During the course of the class, students become more comfortable with sharing their opinions with the museum educators and with each other, even though most of them have just met. 

“We want them all to learn collectively. That allows them to become more open as the course goes on, so the conversations tend to get a little bit richer,” said Hiester.

Together, the RIPLS data and student feedback suggest that the course succeeds in its goal to help students see through other people’s eyes. 

Although the study has ended, the course is still available through the Office of Interprofessional Initiatives at MUSC. The course and the study aimed to help students to achieve more effective communication and observation skills.

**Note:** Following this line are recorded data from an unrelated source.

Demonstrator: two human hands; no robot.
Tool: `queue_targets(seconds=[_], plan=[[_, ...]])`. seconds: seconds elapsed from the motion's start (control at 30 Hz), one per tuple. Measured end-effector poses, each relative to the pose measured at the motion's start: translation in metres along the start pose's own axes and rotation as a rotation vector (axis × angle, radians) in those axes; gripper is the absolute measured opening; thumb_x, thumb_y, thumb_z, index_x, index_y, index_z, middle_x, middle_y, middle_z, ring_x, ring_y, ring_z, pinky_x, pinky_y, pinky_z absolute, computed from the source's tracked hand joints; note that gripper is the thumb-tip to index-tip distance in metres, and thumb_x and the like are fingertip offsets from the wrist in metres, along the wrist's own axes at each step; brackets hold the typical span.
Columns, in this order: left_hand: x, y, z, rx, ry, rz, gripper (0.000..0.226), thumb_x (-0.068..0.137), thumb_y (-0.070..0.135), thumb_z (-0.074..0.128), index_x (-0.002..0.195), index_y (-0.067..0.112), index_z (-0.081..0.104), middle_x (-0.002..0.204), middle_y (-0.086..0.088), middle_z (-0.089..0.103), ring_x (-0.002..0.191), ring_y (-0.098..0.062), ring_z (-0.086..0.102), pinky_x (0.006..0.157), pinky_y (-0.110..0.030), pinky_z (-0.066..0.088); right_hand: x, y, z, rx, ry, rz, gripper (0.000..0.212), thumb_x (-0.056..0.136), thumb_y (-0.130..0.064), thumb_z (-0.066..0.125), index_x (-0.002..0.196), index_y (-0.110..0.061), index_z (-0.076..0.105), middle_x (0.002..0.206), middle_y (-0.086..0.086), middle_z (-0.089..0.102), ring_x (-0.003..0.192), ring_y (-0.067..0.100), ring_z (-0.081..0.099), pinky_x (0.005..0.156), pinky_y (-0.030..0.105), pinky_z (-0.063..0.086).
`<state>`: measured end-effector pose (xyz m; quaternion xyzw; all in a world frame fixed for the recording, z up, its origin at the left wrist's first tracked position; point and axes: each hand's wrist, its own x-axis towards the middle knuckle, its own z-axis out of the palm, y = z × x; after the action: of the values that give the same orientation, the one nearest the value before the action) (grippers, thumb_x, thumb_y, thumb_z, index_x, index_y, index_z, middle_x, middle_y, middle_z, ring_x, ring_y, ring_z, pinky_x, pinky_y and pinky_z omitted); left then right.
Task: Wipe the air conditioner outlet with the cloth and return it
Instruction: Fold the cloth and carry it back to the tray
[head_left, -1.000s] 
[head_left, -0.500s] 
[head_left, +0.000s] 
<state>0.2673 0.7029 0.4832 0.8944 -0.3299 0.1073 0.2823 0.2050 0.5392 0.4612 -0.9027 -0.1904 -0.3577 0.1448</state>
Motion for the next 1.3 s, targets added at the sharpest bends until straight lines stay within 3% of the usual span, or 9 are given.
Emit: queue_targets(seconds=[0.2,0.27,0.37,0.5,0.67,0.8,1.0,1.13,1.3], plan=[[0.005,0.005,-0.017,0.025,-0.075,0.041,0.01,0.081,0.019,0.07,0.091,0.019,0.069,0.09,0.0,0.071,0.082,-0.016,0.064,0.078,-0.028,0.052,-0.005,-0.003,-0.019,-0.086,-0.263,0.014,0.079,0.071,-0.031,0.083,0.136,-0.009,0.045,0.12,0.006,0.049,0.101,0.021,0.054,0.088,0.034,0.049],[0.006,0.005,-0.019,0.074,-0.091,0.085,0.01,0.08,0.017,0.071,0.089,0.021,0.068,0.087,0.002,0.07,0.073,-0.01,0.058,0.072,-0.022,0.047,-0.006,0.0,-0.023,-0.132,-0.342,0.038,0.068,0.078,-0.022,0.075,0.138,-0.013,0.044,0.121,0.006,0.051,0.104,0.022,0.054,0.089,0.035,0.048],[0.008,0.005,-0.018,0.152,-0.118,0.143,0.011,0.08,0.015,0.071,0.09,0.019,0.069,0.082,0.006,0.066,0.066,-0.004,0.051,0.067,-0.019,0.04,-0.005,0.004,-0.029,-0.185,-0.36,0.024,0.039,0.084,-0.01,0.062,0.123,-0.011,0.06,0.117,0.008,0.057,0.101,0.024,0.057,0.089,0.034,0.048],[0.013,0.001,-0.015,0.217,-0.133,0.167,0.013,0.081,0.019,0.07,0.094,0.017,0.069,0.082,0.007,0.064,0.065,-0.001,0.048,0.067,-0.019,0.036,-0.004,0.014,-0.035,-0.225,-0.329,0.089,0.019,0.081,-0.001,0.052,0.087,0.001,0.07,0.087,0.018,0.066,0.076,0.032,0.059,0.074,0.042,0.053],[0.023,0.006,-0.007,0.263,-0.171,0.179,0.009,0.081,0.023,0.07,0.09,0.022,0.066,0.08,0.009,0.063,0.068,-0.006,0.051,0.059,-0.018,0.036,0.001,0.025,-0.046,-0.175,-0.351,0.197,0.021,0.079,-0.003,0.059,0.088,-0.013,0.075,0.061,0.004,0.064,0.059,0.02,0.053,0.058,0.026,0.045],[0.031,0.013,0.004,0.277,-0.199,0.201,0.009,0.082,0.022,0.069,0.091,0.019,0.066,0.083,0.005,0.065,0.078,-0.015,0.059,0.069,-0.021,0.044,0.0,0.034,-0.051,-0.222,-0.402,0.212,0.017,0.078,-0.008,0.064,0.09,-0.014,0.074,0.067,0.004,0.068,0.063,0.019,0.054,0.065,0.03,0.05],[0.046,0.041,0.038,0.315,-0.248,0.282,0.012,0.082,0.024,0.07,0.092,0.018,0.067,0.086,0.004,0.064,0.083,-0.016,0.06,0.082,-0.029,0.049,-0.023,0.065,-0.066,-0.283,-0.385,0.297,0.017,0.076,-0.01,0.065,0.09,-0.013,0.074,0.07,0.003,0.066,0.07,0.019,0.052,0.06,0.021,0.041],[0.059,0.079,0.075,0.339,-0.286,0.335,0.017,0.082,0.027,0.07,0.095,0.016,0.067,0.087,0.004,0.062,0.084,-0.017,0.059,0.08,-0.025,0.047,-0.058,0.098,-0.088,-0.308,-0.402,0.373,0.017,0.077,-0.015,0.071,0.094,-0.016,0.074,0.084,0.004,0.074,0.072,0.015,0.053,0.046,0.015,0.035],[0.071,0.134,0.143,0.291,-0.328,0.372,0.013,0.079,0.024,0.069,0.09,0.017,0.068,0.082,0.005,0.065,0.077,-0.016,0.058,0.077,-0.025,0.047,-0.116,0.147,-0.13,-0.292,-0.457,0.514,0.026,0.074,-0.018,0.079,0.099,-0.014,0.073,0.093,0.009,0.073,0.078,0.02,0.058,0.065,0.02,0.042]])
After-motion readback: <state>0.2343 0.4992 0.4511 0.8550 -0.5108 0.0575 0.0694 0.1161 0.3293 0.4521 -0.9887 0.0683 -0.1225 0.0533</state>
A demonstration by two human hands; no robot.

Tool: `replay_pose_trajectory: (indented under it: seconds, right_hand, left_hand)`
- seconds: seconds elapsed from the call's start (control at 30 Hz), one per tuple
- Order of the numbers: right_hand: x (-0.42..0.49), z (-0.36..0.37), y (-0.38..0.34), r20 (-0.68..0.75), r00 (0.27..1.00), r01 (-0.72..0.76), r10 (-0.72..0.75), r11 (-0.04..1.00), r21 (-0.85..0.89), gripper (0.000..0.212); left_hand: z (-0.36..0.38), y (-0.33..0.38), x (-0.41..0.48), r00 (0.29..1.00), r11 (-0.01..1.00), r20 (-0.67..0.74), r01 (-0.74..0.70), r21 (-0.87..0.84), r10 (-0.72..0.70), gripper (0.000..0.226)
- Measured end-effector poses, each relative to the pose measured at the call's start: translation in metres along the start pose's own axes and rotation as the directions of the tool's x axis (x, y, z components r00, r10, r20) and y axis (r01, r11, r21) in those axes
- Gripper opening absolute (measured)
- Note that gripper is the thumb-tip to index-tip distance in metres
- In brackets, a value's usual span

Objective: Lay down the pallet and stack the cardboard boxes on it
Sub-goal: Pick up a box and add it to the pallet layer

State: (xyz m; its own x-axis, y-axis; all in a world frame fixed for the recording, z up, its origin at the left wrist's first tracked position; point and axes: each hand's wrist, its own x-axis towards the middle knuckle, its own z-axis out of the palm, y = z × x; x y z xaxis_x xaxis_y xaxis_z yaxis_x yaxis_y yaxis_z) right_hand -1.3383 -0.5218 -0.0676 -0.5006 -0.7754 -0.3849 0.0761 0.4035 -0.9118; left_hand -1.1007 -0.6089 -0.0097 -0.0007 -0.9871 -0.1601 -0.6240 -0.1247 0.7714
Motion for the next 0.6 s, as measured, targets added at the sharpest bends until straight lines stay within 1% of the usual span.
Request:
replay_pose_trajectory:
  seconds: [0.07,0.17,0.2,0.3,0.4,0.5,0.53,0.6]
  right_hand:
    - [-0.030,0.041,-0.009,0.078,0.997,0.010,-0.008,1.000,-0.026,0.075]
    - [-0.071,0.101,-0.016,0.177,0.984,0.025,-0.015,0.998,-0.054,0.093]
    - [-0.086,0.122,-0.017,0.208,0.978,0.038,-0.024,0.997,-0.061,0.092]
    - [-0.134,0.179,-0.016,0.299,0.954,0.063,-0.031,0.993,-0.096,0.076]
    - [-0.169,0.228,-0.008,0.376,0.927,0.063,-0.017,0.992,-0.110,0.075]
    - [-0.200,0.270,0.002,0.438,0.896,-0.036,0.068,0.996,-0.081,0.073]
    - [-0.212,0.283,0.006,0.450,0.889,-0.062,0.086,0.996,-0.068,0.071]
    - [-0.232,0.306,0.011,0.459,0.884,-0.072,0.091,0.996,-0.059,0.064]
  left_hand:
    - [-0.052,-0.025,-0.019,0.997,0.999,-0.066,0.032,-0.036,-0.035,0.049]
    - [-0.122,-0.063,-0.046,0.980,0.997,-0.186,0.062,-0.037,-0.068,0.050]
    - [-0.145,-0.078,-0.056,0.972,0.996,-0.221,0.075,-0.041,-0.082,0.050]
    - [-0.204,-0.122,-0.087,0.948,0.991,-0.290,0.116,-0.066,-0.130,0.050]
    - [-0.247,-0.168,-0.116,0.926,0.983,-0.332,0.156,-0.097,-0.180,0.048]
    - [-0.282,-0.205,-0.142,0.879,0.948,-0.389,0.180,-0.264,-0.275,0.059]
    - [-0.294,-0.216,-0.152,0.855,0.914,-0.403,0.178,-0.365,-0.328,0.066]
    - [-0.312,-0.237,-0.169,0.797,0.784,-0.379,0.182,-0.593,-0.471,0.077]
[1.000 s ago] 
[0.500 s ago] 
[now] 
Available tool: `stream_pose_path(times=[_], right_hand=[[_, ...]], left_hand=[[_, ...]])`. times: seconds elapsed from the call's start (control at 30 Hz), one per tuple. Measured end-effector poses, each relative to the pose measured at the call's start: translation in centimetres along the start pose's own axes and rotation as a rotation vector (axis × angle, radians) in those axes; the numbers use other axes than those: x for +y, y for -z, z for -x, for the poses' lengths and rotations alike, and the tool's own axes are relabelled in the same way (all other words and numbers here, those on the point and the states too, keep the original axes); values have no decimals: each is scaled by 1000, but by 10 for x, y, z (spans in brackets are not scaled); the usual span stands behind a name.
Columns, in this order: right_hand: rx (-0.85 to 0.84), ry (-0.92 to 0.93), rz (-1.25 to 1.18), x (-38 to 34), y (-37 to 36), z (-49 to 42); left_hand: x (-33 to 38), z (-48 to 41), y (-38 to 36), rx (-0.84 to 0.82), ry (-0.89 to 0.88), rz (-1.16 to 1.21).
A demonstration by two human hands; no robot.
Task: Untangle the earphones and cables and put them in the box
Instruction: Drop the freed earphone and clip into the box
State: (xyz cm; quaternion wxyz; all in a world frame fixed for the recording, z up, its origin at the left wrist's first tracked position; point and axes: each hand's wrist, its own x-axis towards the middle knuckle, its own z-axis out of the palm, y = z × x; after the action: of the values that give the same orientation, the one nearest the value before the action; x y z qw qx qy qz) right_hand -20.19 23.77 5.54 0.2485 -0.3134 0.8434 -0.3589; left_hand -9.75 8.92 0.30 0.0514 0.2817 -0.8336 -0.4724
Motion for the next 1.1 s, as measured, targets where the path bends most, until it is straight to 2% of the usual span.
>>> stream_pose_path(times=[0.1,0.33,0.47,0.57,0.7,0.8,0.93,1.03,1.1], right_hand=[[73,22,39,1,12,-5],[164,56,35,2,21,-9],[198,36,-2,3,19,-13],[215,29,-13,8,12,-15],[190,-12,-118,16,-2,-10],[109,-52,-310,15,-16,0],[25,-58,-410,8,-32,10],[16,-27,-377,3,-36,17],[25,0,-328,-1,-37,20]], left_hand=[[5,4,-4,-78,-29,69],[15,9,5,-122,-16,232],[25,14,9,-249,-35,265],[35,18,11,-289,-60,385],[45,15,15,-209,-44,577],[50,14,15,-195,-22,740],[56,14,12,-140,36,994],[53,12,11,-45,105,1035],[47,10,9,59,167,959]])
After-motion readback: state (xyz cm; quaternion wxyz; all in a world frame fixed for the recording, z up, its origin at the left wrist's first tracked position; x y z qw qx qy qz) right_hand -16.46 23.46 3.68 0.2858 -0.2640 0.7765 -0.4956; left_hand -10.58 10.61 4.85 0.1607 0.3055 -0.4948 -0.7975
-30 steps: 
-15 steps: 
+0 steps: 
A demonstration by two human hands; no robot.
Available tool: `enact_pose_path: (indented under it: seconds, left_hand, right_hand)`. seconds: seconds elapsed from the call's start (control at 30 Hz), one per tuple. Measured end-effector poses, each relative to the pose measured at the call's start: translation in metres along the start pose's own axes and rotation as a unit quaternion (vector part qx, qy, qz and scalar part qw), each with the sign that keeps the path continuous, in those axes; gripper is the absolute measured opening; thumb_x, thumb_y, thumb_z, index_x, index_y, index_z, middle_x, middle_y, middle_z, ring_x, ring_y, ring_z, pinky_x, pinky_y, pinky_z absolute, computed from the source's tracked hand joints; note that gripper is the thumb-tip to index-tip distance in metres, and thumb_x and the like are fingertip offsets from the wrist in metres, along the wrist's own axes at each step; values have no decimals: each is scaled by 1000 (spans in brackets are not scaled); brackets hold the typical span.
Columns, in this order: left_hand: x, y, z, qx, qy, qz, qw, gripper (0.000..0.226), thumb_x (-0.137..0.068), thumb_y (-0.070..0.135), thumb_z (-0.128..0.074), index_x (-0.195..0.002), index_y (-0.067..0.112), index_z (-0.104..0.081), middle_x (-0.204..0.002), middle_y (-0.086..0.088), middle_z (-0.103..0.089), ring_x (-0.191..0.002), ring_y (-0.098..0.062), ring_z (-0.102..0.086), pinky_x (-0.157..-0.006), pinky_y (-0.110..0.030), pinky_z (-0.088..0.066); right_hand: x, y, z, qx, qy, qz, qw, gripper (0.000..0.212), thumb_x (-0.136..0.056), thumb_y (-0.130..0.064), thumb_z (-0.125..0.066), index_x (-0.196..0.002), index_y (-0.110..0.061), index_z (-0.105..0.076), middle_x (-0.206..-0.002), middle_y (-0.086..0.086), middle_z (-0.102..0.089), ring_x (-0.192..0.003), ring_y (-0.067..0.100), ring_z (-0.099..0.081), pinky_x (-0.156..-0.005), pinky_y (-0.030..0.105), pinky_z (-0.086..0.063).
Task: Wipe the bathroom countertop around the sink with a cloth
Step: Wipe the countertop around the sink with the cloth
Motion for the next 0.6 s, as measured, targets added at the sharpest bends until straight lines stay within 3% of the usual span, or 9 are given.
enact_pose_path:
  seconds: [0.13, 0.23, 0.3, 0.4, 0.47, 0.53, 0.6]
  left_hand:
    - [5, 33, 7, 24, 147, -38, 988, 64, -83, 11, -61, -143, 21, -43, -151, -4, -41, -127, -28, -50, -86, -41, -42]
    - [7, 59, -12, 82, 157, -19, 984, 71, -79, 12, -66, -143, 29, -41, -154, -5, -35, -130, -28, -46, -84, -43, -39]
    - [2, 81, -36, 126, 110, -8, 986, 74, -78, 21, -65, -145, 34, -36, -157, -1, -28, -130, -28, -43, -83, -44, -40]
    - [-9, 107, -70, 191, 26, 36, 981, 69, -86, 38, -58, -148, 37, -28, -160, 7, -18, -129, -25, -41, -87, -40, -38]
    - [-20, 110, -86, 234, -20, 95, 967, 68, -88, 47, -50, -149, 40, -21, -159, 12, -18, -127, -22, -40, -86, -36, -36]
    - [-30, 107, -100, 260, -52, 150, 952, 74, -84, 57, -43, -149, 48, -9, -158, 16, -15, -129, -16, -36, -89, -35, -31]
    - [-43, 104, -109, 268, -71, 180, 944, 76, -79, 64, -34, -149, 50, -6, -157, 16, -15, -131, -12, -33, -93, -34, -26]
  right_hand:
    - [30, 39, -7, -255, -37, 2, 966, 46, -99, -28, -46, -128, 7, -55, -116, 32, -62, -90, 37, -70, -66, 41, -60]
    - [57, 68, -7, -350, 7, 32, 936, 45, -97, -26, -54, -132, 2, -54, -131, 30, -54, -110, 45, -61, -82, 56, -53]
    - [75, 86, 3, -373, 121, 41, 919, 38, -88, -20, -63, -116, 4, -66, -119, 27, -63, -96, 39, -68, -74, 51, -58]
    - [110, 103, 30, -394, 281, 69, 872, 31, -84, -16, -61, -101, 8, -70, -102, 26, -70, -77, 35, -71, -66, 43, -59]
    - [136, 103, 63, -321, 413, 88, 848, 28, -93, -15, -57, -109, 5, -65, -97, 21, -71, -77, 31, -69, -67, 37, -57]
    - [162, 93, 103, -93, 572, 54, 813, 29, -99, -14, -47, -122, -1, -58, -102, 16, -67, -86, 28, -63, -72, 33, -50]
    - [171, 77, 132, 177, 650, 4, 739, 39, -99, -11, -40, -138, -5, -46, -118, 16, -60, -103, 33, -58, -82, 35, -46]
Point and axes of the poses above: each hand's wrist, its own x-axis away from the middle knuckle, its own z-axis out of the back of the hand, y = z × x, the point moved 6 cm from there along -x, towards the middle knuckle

“And as you develop those skills, you move into higher levels of valuing and developing your moral character, that compass that guides you through life,” said Dodds. “And that's where compassion and empathy live.” 

These are skills, she said, that these health sciences students will need when they get to the clinic.

“When they hit that clinical world, we're hoping that they really have a little more capacity to provide patient-centered care through empathy,” she said.